I considered giving Hamish and his friends a lecture on their idiocy, but I'd tried that before, with predictable results. Scorn and hostility, on behalf of both vampires and suck-buddies. So the anti-blood diatribes went the way of the anti-drug ones, years before. Besides, Beryl had taken her new friend behind the curtains already and the moment was gone.

Gary leaned in close and said quietly into my ear, "Do you want to go now?" I dragged my eyes away from the Jane Austen meets Bram Stoker tableau and nodded vigorously. "We could see a film," he suggested with half a smile, "There's a new one with giant robots in it."

That made me grin. Who doesn't love a film with giant robots? "Sure."

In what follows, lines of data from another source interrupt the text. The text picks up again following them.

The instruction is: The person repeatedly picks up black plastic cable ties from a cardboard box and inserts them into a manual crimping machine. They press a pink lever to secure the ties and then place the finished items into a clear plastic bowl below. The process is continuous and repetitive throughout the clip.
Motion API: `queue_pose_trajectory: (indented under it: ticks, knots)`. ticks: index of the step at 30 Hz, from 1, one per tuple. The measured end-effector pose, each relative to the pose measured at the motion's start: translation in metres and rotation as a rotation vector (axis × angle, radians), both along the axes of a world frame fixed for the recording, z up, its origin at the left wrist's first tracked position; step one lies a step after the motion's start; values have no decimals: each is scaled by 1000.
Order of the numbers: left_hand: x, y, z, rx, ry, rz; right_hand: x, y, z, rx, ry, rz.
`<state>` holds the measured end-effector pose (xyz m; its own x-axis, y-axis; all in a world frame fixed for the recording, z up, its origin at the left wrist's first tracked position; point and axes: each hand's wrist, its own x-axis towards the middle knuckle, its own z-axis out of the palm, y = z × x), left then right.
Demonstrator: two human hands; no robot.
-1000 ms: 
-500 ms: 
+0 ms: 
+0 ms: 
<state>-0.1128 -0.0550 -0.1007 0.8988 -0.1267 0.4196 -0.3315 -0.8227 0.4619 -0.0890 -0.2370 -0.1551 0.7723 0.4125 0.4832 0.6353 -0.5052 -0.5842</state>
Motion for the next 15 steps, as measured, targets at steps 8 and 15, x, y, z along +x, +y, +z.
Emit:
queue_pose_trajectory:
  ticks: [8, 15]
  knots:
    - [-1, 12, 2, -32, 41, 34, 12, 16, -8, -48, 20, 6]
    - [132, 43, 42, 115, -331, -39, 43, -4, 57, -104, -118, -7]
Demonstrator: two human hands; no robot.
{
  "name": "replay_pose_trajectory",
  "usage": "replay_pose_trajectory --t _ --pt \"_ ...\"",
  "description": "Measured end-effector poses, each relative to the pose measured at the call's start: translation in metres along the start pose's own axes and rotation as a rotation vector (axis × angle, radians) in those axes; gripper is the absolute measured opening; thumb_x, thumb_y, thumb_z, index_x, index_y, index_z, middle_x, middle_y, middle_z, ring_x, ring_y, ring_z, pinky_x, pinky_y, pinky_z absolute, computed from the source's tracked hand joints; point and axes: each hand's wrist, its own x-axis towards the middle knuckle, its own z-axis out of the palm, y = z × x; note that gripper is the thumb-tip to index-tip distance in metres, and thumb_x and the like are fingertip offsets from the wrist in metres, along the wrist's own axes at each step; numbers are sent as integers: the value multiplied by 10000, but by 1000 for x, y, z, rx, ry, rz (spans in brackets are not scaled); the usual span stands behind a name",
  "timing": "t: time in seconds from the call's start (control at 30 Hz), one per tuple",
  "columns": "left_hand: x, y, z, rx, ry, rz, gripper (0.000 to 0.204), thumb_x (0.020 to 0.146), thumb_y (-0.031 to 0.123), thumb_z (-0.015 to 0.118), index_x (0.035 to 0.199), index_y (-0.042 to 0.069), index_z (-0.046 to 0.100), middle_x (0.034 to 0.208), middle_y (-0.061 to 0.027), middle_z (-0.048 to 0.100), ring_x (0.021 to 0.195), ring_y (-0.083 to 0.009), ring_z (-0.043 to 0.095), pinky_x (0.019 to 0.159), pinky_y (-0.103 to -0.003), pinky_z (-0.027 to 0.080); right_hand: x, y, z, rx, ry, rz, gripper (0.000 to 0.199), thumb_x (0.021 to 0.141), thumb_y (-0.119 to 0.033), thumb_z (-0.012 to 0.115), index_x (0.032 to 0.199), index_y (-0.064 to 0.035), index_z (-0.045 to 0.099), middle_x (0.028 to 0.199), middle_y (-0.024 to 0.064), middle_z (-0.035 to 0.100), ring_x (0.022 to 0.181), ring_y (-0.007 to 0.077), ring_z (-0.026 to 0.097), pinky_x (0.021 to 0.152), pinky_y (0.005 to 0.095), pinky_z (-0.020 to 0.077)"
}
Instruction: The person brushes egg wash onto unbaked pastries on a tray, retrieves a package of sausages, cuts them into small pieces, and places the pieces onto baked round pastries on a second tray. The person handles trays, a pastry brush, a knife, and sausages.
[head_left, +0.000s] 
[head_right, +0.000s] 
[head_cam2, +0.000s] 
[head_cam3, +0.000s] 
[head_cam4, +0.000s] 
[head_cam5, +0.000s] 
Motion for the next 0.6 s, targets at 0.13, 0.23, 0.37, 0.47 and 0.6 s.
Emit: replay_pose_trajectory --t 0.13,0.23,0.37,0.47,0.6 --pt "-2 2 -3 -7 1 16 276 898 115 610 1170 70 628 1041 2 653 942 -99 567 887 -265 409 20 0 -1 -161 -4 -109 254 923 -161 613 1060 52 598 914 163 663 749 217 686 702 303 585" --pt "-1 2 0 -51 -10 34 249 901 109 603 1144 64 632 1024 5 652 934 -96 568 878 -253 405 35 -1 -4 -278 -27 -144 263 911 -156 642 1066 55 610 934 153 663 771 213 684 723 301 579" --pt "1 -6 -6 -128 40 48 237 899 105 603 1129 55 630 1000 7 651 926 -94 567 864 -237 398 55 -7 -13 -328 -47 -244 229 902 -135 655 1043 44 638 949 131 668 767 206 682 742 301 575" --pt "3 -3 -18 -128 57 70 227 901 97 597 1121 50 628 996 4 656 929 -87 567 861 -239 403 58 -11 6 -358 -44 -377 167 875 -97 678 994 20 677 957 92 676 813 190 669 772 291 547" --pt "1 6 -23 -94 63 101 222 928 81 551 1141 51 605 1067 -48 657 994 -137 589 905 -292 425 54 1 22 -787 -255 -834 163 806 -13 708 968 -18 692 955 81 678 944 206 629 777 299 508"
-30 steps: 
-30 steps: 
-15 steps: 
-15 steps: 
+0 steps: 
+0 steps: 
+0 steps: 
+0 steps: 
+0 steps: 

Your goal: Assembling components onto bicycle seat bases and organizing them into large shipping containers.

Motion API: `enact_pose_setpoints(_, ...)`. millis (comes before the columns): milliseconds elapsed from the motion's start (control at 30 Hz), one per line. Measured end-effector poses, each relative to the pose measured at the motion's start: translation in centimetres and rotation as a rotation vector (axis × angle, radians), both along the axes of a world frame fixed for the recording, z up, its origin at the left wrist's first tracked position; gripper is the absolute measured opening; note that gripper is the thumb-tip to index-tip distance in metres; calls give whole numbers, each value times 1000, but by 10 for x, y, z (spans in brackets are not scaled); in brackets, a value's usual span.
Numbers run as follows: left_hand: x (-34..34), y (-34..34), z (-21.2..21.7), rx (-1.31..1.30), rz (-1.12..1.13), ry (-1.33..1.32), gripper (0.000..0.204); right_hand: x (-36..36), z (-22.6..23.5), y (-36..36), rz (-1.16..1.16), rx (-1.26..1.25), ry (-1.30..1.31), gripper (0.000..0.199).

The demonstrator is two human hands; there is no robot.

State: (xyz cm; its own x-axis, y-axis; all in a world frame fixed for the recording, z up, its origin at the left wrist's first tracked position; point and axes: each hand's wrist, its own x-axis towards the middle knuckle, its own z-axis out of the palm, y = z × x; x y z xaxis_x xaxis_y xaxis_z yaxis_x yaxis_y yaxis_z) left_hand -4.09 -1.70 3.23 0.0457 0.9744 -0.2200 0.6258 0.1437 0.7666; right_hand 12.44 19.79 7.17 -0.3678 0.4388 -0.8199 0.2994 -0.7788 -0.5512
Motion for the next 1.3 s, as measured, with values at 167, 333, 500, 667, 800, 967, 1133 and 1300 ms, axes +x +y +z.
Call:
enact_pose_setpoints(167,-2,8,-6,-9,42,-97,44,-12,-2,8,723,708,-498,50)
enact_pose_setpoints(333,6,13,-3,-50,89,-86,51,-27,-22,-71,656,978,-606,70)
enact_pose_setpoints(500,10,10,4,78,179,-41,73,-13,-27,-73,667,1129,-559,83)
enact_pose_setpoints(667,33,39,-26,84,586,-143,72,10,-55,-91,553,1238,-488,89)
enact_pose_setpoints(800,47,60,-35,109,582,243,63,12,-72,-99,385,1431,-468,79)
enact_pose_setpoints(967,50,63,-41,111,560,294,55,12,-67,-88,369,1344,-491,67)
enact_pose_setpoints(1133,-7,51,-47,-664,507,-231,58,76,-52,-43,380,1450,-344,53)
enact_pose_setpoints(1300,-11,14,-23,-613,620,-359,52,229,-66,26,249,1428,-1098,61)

"Kate's not expecting you home?"

"Nah. She's gone off for a long weekend." With her newish boyfriend, the Lovely Anthony, of whom I so far approved.

I was suddenly aware of a large, silk-clad bosom looming in our vicinity. "A date now, is it?" Magdalene managed to put a lot of venom into the query. "Really, Gary, this is no way to conduct yourself."

His brow furrowed with puzzlement.

"While it is pleasing to see that you have finally come back to our way of thinking, you really should vary your sources. There is no point in getting too attached to only one. They wear out after a while. Look at Alberto."

Gary frowned more deeply still at the cryptic comments, before comprehension dawned. "It's not…we aren't…I don't."

"Of course you do," Magdalene said scornfully.

Gary stared at her, slack-jawed for a second, before closing his mouth on whatever response had occurred to him. Magdalene's tight-lipped smile contained a tinge of triumph that made no sense to me.

"What?"

"Later," Gary muttered, "not here."

Fine by me. I let him take me by the elbow and guide me back towards the stairs.

That was when the window at the top of the stairs smashed inwards and a smoking body, smelling of burnt cloth and charred meat, tumbled onto the floor in a shower of glass.